The problem: Would you retype the listing below word for word, without any of its pictures?

Information supplied:
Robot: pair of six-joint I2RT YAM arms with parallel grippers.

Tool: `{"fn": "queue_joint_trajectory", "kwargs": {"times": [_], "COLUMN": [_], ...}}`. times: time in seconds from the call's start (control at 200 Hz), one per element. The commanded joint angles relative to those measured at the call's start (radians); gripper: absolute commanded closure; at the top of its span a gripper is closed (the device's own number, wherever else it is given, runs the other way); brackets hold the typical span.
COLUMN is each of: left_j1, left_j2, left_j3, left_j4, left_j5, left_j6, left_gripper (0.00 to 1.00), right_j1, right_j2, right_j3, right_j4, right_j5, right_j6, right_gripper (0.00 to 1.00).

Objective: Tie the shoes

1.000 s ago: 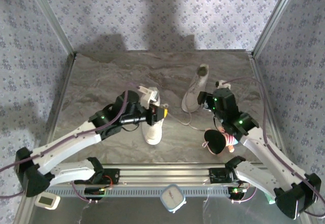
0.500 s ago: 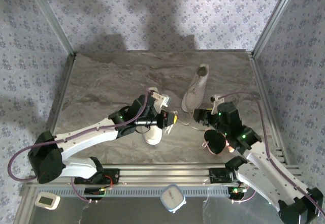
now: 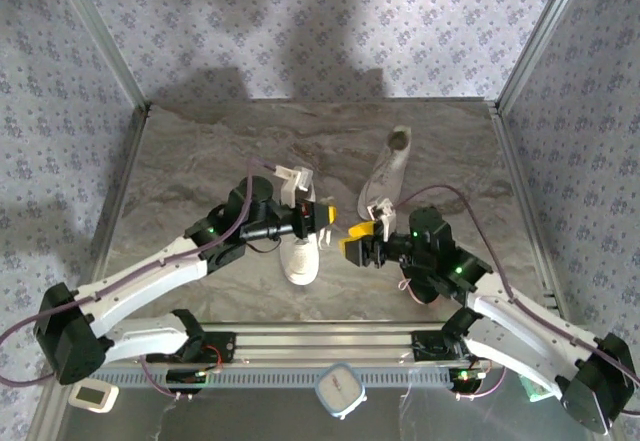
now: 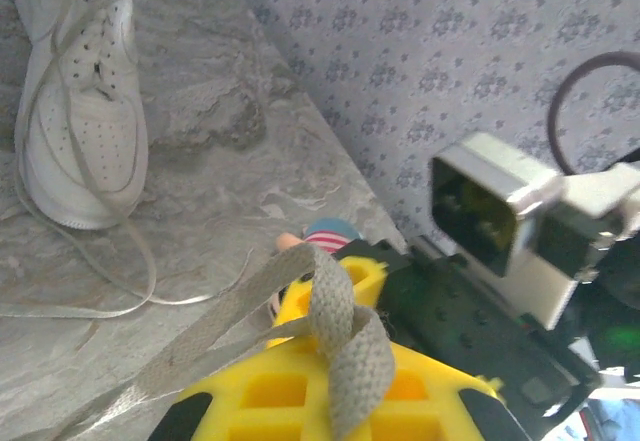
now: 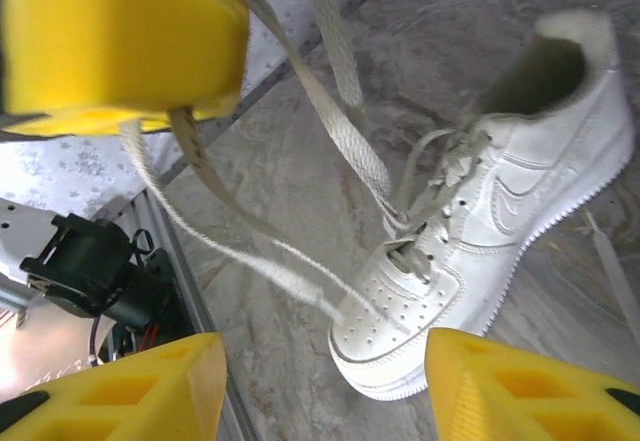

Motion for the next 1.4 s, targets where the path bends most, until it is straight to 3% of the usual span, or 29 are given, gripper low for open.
{"fn": "queue_joint_trajectory", "kwargs": {"times": [0.0, 0.625, 0.964, 1.074, 1.244, 1.329, 1.394], "left_j1": [0.006, 0.007, 0.008, 0.008, 0.007, 0.007, 0.008], "left_j2": [-0.035, -0.074, -0.078, -0.08, -0.092, -0.101, -0.108], "left_j3": [0.008, -0.015, -0.015, -0.017, -0.025, -0.031, -0.037], "left_j4": [0.004, 0.015, 0.012, 0.012, 0.003, -0.003, 0.0], "left_j5": [0.016, 0.024, 0.031, 0.031, 0.02, 0.011, 0.009], "left_j6": [-0.013, -0.023, -0.024, -0.022, -0.017, -0.014, -0.012], "left_gripper": [1.0, 1.0, 1.0, 1.0, 1.0, 1.0, 0.9], "right_j1": [0.01, 0.05, 0.059, 0.063, 0.068, 0.069, 0.07], "right_j2": [0.036, 0.119, 0.155, 0.163, 0.155, 0.136, 0.117], "right_j3": [0.055, 0.123, 0.153, 0.161, 0.162, 0.159, 0.158], "right_j4": [0.121, 0.182, 0.194, 0.194, 0.177, 0.154, 0.137], "right_j5": [-0.085, -0.093, -0.082, -0.084, -0.067, -0.037, -0.007], "right_j6": [-0.021, -0.031, -0.038, -0.042, -0.043, -0.048, -0.05], "right_gripper": [0.46, 0.51, 0.6, 0.72, 1.0, 1.0, 1.0]}}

Written reply:
Robot: pair of six-joint I2RT YAM arms with parallel grippers.

Tool: `{"fn": "queue_joint_trajectory", "kwargs": {"times": [_], "COLUMN": [_], ...}}`. times: time in seconds from the call's start (control at 200 Hz), one per element. The commanded joint angles relative to those measured at the call's start (radians); gripper: absolute commanded closure; at the top of its span a gripper is closed (the device's own number, wherever else it is given, runs the other way); brackets hold the typical span.
COLUMN is each of: left_j1, left_j2, left_j3, left_j4, left_j5, left_j6, left_gripper (0.00 to 1.00), right_j1, right_j2, right_j3, right_j4, right_j5, right_j6, right_gripper (0.00 to 1.00).

Objective: Tie the shoes

1.000 s ago: 
0.500 s ago: 
now: 
now: 
now: 

Motion for the next 1.4 s, targets where the path bends most, until it is straight to 3% of the usual span, or 29 are given, gripper low for open.
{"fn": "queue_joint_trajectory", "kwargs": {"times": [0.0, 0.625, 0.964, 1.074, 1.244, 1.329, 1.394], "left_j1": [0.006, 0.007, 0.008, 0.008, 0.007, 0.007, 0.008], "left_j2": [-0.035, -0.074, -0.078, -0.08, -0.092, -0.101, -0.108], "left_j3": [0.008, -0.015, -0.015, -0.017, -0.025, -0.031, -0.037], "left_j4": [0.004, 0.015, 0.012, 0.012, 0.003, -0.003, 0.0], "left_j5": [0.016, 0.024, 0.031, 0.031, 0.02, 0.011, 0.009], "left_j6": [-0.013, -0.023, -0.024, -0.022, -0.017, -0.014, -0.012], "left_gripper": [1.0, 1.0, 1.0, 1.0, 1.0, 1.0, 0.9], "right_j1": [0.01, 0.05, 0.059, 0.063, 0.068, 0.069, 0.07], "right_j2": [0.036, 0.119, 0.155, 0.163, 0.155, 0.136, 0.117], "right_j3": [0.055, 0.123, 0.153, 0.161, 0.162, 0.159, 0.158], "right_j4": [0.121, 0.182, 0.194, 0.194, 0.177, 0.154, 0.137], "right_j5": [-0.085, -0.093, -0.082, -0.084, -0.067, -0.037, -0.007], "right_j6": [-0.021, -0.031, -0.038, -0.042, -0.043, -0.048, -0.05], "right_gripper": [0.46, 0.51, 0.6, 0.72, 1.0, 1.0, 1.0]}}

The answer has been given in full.